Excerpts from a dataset
****************

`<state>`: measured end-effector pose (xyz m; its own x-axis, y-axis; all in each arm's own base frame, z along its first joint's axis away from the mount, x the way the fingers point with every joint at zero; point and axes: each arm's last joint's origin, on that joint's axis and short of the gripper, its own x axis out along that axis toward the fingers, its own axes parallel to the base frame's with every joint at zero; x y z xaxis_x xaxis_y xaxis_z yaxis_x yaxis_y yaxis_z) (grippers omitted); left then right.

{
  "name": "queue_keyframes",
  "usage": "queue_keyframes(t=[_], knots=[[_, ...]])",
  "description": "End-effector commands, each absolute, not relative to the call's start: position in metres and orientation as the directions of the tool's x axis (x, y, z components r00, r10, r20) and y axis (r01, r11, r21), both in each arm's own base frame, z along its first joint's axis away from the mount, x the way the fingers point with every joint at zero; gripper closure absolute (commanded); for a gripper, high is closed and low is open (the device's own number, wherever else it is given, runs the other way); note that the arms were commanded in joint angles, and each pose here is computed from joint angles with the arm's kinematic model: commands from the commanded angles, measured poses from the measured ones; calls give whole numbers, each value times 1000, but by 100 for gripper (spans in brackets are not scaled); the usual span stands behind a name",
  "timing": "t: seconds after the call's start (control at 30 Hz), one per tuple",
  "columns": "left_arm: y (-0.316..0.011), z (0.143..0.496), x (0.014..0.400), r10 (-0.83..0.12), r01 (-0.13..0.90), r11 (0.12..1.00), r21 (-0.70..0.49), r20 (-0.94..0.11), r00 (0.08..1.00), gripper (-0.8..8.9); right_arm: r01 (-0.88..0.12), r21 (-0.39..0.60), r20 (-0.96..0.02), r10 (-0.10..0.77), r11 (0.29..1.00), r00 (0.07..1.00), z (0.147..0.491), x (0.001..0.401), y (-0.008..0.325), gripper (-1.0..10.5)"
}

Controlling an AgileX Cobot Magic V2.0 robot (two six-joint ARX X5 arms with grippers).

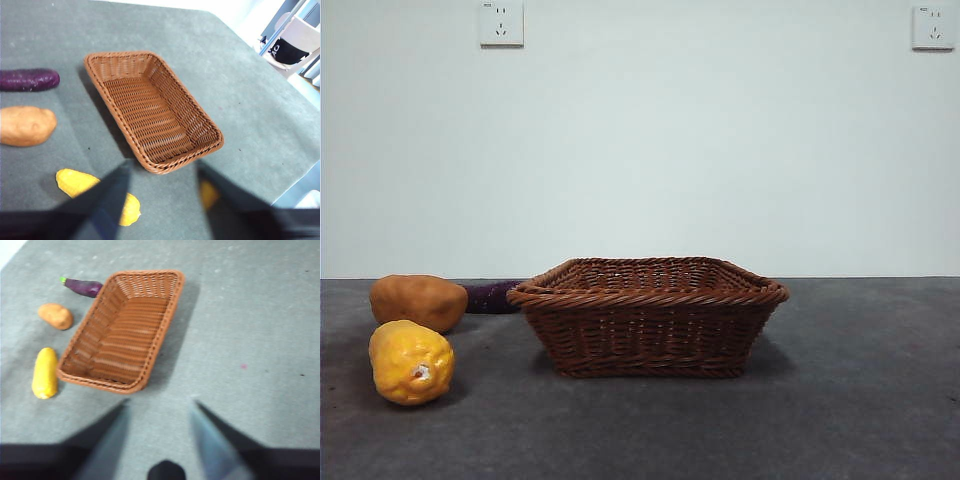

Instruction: Help me put the vegetables on the table into the basket

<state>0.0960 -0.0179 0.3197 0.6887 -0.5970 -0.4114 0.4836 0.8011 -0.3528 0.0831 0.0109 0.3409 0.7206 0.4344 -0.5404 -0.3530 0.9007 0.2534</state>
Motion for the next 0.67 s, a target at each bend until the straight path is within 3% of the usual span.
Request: queue_keyframes(t=[0.03, 0.33, 0.47, 0.67], knots=[[-18, 320, 98, -599, 490, 800, -347, -410, 688, 247, -369, 251, -530, 446, 895, 721, 343, 83, 11, 433], [-18, 319, 108, -599, 486, 800, -352, -418, 684, 247, -364, 286, -530, 463, 886, 711, 346, 111, 11, 435], [-18, 318, 112, -599, 481, 800, -358, -426, 678, 247, -372, 321, -515, 490, 871, 704, 363, 155, 11, 438], [-18, 316, 119, -593, 471, 805, -362, -438, 676, 247, -407, 358, -617, 540, 840, 572, 368, 244, 40, 442]])
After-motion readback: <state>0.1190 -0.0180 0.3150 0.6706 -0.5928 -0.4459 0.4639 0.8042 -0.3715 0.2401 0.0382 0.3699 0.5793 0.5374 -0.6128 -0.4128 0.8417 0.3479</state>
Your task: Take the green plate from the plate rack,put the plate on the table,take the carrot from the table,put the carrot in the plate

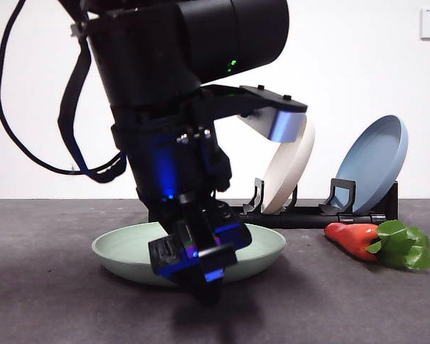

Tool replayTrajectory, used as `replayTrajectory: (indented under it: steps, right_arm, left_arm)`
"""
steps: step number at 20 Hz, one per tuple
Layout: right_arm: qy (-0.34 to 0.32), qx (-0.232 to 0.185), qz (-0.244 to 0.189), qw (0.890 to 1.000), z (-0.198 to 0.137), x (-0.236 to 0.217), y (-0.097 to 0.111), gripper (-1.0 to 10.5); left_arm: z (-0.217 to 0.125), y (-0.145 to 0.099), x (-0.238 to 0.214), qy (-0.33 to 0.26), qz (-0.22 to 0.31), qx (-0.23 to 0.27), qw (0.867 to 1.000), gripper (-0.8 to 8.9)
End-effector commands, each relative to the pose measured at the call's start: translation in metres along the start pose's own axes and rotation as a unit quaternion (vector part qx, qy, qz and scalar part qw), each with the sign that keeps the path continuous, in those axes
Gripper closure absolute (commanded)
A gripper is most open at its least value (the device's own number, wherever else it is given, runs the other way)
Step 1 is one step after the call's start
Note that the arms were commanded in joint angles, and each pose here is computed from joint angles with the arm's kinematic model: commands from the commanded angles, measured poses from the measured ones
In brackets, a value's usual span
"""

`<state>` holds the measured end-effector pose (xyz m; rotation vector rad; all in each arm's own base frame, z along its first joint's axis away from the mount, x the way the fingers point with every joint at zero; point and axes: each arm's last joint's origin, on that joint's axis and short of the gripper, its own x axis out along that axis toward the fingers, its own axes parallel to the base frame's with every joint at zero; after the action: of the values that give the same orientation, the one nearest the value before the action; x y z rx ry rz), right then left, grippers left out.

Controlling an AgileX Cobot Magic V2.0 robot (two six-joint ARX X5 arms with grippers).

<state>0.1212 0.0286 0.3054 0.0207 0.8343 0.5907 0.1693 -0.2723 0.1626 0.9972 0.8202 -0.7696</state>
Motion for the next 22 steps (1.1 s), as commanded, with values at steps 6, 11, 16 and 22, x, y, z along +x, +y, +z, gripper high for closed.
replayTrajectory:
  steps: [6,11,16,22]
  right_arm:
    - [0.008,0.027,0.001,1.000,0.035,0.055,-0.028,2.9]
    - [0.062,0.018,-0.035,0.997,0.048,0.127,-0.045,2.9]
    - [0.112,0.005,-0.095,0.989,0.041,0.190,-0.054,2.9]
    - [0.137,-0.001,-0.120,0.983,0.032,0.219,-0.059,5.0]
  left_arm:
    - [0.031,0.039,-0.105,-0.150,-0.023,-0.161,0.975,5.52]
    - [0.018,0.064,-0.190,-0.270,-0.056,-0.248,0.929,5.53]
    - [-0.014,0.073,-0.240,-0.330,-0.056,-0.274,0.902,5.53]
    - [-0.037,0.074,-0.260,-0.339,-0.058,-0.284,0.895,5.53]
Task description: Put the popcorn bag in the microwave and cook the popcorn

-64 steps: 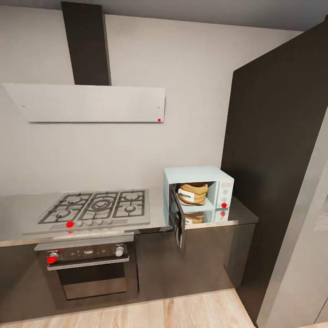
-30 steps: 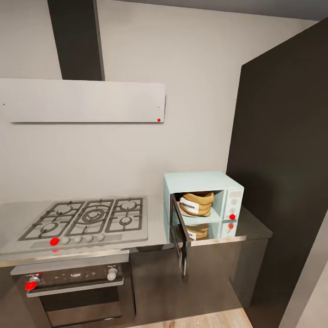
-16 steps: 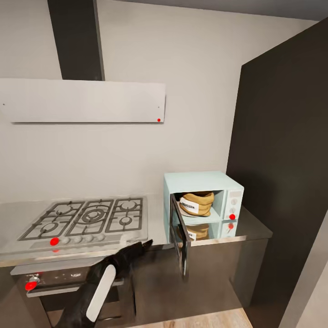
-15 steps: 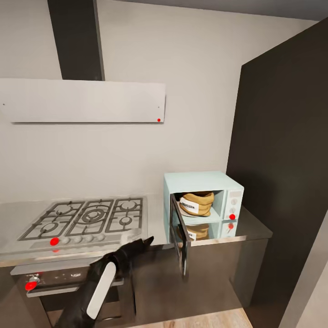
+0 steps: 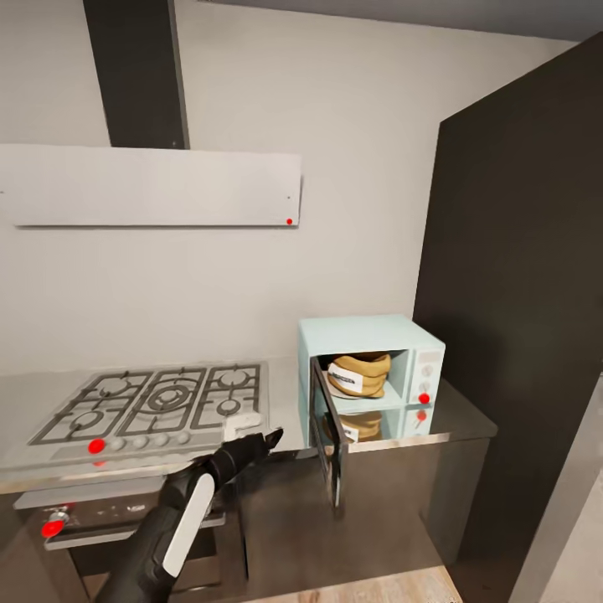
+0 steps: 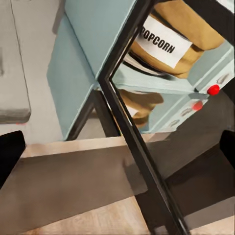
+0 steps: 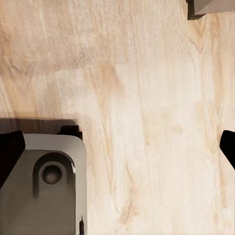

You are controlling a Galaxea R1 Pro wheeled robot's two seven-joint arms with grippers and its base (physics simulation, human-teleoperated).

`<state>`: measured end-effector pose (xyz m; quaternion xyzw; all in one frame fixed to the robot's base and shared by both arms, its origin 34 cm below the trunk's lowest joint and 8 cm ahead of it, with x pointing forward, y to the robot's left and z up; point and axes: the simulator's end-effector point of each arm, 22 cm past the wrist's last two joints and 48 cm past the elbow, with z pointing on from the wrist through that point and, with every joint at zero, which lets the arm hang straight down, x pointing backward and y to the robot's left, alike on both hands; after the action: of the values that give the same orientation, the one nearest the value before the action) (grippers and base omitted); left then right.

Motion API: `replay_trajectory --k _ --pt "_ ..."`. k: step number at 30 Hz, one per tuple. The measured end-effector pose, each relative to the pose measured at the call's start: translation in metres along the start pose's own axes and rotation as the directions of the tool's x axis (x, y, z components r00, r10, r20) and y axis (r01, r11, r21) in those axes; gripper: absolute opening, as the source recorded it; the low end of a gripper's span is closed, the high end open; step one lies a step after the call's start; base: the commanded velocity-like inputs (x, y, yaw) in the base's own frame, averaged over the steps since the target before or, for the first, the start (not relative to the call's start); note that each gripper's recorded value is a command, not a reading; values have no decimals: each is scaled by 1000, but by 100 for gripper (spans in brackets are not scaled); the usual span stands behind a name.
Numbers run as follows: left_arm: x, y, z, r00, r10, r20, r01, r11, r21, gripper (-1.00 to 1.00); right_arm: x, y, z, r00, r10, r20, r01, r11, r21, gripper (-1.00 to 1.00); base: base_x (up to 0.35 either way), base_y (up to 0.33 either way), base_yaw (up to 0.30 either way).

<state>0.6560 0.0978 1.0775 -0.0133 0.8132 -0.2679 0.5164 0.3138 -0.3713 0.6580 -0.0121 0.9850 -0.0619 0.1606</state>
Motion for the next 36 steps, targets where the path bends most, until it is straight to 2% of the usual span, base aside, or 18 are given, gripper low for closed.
replay_trajectory --k 2,7,9,13,28,32,36 --pt "2 -3 1 999 39 -8 -39 999 -2 100 -1 0 0 1000 0 2 0 1000 0 100 0 0 -198" --pt "11 -39 0 995 93 -22 -89 988 128 100 -3 -2 -1 1000 1 7 -1 1000 2 100 0 0 -206" --pt "11 -44 -1 994 104 -22 -99 984 148 100 -4 -2 -1 1000 1 8 -1 1000 2 100 0 0 -209" --pt "11 -44 -2 991 131 -22 -126 981 144 100 -5 -4 -1 1000 2 11 -2 1000 6 100 0 0 -209" --pt "3 -51 -6 989 149 -1 -148 978 147 100 -12 -8 -3 1000 4 30 -4 1000 11 100 0 0 -209" --pt "3 -58 -7 985 171 2 -169 974 152 100 -14 -10 -4 999 4 35 -5 1000 13 100 0 0 -209" --pt "8 -78 -7 978 207 2 -204 962 181 100 -15 -12 -4 999 6 36 -7 1000 16 100 0 0 -211"
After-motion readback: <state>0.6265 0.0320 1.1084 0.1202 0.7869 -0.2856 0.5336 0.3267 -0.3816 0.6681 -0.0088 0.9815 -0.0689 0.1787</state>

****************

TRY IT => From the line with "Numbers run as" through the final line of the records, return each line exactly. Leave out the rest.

THE ANSWER =>
Numbers run as follows: left_arm: x, y, z, r00, r10, r20, r01, r11, r21, gripper (-1.00 to 1.00); right_arm: x, y, z, r00, r10, r20, r01, r11, r21, gripper (-1.00 to 1.00); base: base_x (up to 0.35 either way), base_y (up to 0.33 either way), base_yaw (up to 0.30 either way).

<state>0.6560 0.0978 1.0775 -0.0133 0.8132 -0.2679 0.5164 0.3138 -0.3713 0.6580 -0.0121 0.9850 -0.0619 0.1606</state>
Motion for the next 36 steps, targets where the path bends most, until it is straight to 2% of the usual span, base aside, or 18 are given, gripper low for closed.
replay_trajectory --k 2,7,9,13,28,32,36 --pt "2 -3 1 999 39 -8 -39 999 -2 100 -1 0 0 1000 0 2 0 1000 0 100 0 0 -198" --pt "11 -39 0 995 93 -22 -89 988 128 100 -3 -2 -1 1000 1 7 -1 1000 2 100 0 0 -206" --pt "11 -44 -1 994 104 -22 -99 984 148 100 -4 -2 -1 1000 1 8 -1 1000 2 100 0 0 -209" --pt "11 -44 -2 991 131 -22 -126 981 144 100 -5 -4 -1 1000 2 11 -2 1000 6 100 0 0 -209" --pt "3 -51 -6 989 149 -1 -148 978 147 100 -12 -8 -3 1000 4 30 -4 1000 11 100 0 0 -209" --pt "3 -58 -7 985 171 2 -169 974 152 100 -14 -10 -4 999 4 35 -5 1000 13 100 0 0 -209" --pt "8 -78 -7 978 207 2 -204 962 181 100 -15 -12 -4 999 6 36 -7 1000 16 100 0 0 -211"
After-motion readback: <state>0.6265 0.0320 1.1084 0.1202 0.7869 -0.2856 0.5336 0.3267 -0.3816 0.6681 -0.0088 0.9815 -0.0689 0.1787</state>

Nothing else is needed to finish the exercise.